## WORK REQUEST
Exactly the lines from the one containing "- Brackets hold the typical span" through the one containing "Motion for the" in the listing below are to be copied, with the pictures left out.

## DATA
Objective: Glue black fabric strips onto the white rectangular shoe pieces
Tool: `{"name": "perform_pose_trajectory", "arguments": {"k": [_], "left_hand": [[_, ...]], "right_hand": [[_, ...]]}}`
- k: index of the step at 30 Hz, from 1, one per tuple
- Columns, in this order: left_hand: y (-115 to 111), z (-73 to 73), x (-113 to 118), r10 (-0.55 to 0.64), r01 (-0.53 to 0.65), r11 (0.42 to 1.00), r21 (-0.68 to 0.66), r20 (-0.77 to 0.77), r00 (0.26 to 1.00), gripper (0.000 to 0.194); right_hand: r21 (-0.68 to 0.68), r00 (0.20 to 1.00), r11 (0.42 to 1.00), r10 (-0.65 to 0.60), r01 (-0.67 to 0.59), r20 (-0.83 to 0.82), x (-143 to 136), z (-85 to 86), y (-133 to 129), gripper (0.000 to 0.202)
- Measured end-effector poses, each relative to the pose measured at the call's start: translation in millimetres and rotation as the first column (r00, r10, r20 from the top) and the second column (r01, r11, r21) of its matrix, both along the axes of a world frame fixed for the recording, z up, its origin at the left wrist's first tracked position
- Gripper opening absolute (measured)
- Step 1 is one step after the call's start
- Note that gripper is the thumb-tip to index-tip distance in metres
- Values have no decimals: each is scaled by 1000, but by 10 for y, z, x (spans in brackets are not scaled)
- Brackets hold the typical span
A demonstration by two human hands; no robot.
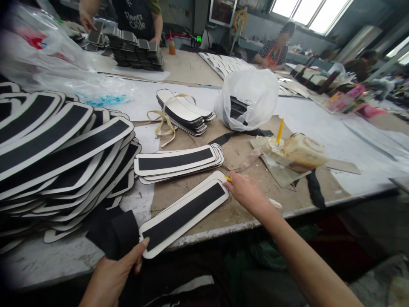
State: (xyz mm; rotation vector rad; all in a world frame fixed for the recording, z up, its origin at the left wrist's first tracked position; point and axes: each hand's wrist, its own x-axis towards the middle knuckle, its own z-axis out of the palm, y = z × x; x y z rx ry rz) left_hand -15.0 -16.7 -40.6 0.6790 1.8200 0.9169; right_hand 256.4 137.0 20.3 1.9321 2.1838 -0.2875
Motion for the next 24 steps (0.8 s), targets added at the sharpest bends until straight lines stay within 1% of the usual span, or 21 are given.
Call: {"name": "perform_pose_trajectory", "arguments": {"k": [2, 5, 9, 13, 15, 17, 19, 21, 24], "left_hand": [[0, 22, -10, -11, 11, 1000, 11, 21, 1000, 51], [-5, 71, -32, -5, 2, 1000, 28, 104, 995, 48], [-18, 121, -64, 17, -27, 999, 39, 244, 970, 43], [-41, 134, -84, 56, -73, 996, 43, 306, 950, 43], [-61, 136, -89, 69, -94, 994, 59, 326, 943, 43], [-87, 140, -95, 86, -122, 990, 77, 361, 928, 39], [-112, 149, -105, 118, -163, 984, 78, 407, 906, 32], [-137, 170, -120, 141, -188, 980, 71, 422, 895, 28], [-176, 231, -148, 180, -232, 971, 64, 447, 876, 22]], "right_hand": [[24, 994, 999, -30, 33, -108, 49, -2, -45, 23], [6, 963, 996, -87, 92, -255, 71, -42, -105, 22], [-78, 921, 988, -153, 133, -357, 57, -131, -165, 26], [-172, 865, 974, -214, 150, -454, 53, -178, -226, 35], [-231, 799, 956, -279, 180, -532, 54, -168, -271, 37], [-305, 680, 927, -368, 216, -634, 54, -143, -322, 36], [-375, 559, 897, -439, 233, -703, 50, -117, -372, 37], [-425, 502, 878, -475, 219, -722, 41, -99, -418, 40], [-474, 477, 857, -509, 202, -716, 23, -92, -491, 42]]}}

## EXPECTED ANSWER
- Brackets hold the typical span
A demonstration by two human hands; no robot.
State: (xyz mm; rotation vector rad; all in a world frame fixed for the recording, z up, its origin at the left wrist's first tracked position; point and axes: each hand's wrist, its own x-axis towards the middle knuckle, its own z-axis out of the palm, y = z × x; x y z rx ry rz) left_hand -15.0 -16.7 -40.6 0.6790 1.8200 0.9169; right_hand 256.4 137.0 20.3 1.9321 2.1838 -0.2875
Motion for the next 24 steps (0.8 s), targets added at the sharpest bends until straight lines stay within 1% of the usual span, or 21 are given.

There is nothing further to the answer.